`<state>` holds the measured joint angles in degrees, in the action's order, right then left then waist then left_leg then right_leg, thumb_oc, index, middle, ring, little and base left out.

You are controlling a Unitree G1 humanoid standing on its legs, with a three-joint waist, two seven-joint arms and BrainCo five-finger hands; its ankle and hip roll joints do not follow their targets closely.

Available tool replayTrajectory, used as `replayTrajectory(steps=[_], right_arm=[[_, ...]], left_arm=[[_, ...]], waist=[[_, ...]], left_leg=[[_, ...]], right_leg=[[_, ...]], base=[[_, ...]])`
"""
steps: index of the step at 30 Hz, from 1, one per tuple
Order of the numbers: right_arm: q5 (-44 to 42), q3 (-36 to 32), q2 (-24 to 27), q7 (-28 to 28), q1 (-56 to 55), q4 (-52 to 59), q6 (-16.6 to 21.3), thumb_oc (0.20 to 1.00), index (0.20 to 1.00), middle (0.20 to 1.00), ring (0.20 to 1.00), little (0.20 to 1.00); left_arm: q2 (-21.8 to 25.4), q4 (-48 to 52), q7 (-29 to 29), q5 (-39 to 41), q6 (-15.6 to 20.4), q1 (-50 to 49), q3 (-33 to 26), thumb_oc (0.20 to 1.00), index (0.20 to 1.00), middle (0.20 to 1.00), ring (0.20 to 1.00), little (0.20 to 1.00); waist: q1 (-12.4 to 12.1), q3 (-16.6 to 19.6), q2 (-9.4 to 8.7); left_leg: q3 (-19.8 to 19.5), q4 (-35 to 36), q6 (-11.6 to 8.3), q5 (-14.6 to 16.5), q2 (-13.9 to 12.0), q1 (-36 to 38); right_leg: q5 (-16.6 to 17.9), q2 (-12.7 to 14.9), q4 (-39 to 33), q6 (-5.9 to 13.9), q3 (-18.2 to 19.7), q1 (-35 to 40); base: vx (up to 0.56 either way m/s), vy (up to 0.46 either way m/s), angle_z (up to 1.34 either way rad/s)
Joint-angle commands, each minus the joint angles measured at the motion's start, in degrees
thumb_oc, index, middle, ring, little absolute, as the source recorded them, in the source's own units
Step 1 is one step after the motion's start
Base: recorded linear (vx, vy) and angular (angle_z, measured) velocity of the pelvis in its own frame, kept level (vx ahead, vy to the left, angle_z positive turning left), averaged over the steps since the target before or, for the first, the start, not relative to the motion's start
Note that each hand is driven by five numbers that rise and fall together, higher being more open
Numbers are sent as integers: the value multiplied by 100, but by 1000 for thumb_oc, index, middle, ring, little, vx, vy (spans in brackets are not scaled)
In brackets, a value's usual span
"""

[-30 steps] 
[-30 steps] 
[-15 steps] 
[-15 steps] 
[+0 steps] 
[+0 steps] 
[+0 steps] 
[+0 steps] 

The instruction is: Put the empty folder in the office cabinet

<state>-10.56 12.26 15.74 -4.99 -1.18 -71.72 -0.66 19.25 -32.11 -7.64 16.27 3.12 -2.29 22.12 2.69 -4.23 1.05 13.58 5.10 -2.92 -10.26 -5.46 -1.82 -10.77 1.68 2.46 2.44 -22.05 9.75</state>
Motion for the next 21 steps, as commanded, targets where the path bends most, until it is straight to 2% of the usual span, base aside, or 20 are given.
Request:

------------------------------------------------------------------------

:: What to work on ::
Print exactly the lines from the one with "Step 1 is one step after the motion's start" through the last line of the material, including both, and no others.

:: Solution to the exercise ::
Step 1 is one step after the motion's start
Base: recorded linear (vx, vy) and angular (angle_z, measured) velocity of the pelvis in its own frame, kept level (vx ahead, vy to the left, angle_z positive turning left), averaged over the steps since the target before or, for the first, the start, not relative to the motion's start
Note that each hand is driven by five numbers that rise and fall together, higher being more open
Numbers are sent as integers: the value multiplied by 100, but by 1000 for thumb_oc, index, middle, ring, little, vx, vy (spans in brackets are not scaled)
In brackets, a value's usual span
"""

[-30 steps] 
[-30 steps] 
[-15 steps] 
[-15 steps] 
[+0 steps] 
[+0 steps] 
[+0 steps] 
[+0 steps] 

The instruction is: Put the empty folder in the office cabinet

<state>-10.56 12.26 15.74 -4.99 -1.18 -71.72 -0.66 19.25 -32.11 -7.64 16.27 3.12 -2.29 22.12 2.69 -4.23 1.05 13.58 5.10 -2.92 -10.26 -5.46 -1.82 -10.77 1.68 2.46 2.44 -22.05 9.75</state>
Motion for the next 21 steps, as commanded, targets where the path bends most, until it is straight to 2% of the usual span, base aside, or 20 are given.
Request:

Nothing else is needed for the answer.